Playing to Vision Foundation Model's Strengths in Stereo Matching
Chuang-Wei Liu, Qijun Chen, Rui Fan
TL;DR
This work introduces ViTAS, a vision foundation model (VFM) adapter for stereo matching that preserves cost-volume back-ends while leveraging general-purpose VFM features. It decomposes ViTAS into a spatial-differentiation module, a patch attention fusion module, and a cross-attention module, enabling multi-scale feature pyramids and stereo-aware fusion; the resulting ViTAStereo achieves state-of-the-art results on KITTI Stereo 2012 and strong generalization across datasets. Key findings show that the PAFM component offers the largest performance gains, that cost volumes remain crucial for generalizability, and that ViTAS generalizes well with existing SoTA back-ends like IGEV-Stereo and GMStereo. The approach demonstrates that adapting VFMs via lightweight, modular adapters can significantly improve stereo matching accuracy while maintaining compatibility and interpretability through cost-volume structures, with potential for broader adoption in dense geometric vision tasks.
Abstract
Stereo matching has become a key technique for 3D environment perception in intelligent vehicles.

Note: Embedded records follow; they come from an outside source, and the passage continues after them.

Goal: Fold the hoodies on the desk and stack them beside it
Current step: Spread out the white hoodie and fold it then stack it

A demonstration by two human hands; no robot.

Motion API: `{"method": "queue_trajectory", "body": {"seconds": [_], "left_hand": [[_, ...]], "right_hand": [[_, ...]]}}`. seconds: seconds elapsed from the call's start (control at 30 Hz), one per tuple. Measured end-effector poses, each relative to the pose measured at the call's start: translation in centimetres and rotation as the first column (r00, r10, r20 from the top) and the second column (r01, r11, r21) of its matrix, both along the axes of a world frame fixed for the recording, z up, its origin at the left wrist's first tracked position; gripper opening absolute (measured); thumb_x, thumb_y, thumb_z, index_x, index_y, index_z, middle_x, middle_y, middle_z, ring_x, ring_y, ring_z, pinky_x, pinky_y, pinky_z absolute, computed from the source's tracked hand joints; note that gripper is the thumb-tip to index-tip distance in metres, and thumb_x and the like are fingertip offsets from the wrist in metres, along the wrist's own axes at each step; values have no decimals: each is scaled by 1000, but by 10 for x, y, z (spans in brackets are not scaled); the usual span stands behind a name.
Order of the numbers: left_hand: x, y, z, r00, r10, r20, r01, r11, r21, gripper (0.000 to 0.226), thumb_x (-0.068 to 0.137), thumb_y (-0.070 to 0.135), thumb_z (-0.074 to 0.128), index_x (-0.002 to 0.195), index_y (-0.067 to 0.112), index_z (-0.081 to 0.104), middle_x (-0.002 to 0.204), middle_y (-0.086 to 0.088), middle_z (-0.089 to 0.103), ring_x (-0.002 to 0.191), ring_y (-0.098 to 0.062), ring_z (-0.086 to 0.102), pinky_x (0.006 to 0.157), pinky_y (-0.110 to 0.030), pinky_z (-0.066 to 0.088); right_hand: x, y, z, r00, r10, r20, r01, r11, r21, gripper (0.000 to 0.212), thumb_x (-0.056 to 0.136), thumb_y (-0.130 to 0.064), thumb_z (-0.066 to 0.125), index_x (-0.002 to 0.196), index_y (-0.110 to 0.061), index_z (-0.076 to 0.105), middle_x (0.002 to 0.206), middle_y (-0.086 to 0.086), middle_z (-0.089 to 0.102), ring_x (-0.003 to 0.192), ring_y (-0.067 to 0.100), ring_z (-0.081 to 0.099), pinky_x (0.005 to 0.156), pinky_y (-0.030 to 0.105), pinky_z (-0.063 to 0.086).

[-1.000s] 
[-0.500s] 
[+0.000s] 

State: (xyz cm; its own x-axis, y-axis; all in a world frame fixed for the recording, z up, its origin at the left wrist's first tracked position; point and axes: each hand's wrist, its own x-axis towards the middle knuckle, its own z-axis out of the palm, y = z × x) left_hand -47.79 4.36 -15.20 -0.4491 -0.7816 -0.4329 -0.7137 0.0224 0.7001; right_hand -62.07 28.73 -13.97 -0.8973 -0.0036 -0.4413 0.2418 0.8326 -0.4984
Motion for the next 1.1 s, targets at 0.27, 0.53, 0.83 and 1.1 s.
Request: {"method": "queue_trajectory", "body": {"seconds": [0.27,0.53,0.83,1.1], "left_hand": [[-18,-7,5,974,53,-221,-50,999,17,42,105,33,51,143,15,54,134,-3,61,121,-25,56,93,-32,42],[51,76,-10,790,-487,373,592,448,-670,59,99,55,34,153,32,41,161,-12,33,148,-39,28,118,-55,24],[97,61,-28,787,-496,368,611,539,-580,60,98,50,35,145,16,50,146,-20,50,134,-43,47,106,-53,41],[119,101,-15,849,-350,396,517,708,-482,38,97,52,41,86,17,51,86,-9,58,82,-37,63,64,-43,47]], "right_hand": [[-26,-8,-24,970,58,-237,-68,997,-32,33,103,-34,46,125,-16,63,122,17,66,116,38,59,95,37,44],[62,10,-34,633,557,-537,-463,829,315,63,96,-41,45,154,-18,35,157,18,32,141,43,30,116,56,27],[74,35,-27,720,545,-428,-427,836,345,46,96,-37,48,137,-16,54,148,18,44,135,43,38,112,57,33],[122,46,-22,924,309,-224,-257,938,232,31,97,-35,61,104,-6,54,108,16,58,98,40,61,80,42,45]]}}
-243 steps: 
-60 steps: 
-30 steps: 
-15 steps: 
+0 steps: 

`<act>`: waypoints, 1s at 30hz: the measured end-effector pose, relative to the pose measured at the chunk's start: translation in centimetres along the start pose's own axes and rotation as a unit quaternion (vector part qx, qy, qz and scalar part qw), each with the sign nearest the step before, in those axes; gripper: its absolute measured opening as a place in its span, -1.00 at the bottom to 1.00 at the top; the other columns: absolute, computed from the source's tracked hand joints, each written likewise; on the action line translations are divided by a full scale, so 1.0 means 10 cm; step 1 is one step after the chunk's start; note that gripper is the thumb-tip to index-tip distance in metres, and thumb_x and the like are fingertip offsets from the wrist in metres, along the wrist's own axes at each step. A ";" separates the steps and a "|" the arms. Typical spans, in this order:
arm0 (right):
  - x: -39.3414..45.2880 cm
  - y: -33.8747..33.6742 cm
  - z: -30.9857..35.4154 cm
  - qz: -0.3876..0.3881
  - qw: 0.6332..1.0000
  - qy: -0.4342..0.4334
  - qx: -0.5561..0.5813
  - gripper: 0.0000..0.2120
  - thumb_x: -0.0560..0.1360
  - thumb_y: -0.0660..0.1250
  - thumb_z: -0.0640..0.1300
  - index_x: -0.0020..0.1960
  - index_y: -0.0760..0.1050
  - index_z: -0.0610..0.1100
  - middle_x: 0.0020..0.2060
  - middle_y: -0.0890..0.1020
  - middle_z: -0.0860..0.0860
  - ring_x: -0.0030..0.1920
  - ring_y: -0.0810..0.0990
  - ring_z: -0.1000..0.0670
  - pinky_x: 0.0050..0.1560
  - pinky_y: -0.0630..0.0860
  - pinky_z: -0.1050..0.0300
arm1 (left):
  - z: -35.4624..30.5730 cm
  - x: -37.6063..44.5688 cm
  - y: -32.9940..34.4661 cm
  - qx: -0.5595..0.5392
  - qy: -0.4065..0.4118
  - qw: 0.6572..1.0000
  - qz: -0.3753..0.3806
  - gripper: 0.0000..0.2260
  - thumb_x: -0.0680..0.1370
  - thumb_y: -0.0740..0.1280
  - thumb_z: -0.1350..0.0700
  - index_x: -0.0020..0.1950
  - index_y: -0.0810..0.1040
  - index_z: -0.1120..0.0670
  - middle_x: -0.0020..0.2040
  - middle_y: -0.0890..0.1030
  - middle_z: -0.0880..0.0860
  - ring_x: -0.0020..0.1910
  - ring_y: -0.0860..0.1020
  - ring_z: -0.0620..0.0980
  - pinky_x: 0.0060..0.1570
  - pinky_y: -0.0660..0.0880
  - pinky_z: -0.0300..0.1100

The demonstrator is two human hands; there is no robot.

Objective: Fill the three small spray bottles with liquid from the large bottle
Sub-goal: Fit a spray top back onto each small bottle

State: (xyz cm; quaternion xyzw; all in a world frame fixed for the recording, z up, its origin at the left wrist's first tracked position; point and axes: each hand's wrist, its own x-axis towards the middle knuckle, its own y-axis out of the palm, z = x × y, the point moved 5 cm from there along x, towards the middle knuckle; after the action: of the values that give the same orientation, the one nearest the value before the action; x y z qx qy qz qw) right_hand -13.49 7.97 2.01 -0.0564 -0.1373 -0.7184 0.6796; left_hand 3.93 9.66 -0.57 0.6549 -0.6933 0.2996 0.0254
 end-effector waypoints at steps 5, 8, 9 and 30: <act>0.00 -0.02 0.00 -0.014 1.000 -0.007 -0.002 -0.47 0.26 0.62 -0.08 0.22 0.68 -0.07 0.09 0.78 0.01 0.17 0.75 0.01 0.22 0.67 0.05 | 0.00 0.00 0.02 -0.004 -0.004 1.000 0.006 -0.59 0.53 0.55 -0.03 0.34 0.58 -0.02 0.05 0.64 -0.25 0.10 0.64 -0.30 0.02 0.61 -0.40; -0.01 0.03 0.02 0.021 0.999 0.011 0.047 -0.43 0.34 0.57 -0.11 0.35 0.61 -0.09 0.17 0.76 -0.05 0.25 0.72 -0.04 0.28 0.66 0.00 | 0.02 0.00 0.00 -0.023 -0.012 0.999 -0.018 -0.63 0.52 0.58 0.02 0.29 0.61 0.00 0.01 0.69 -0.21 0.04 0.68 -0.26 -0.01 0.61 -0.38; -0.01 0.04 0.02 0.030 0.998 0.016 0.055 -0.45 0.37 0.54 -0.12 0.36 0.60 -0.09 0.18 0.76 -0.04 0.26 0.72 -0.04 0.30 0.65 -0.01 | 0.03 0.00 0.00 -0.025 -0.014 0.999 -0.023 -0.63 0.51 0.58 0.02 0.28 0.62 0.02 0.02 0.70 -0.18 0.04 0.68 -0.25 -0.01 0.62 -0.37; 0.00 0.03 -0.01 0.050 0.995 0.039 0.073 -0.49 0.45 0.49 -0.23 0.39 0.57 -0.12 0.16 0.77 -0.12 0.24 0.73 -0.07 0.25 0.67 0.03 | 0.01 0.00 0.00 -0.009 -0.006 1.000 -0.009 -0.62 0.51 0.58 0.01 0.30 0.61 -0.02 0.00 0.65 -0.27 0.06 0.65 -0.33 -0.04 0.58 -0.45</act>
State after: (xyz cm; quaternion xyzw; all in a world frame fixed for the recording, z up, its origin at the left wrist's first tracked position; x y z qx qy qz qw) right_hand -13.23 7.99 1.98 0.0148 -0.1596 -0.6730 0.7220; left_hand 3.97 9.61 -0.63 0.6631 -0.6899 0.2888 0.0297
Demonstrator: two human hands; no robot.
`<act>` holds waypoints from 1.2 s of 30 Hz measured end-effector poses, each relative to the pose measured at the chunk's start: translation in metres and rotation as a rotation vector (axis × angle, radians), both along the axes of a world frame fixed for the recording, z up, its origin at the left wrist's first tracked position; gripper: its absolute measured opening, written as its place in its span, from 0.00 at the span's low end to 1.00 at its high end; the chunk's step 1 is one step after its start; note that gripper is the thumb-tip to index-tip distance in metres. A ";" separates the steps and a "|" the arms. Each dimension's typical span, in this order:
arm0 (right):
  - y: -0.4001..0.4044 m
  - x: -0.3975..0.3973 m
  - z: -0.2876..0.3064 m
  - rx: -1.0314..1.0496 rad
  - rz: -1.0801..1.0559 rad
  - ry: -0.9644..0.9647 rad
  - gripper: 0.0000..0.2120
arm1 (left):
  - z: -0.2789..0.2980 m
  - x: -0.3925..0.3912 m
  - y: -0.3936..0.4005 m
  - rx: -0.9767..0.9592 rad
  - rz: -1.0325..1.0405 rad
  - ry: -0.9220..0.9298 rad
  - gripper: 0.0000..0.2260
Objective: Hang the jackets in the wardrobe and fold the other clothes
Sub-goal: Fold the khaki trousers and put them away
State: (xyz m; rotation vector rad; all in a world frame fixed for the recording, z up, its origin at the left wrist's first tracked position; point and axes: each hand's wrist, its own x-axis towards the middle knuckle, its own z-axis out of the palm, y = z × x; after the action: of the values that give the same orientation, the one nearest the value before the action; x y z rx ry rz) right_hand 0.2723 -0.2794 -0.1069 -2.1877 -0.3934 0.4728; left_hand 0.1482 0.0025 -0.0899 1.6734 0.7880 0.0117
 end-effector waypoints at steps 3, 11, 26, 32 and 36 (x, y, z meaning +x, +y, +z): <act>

For a considerable time, convolutional neural networks (CNNs) have remained the mainstream choice for feature extraction in this domain. Nonetheless, there is a growing consensus that the existing paradigm should evolve towards vision foundation models (VFM), particularly those developed based on vision Transformers (ViTs) and pre-trained through self-supervision on extensive, unlabeled datasets. While VFMs are adept at extracting informative, general-purpose visual features, specifically for dense prediction tasks, their performance often lacks in geometric vision tasks. This study serves as the first exploration of a viable approach for adapting VFMs to stereo matching. Our ViT adapter, referred to as ViTAS, is constructed upon three types of modules: spatial differentiation, patch attention fusion, and cross-attention. The first module initializes feature pyramids, while the latter two aggregate stereo and multi-scale contextual information into fine-grained features, respectively. ViTAStereo, which combines ViTAS with cost volume-based stereo matching back-end processes, achieves the top rank on the KITTI Stereo 2012 dataset and outperforms the second-best network StereoBase by approximately 7.9% in terms of the percentage of error pixels, with a tolerance of 3 pixels. Additional experiments across diverse scenarios further demonstrate its superior generalizability compared to all other state-of-the-art approaches. We believe this new paradigm will pave the way for the next generation of stereo matching networks.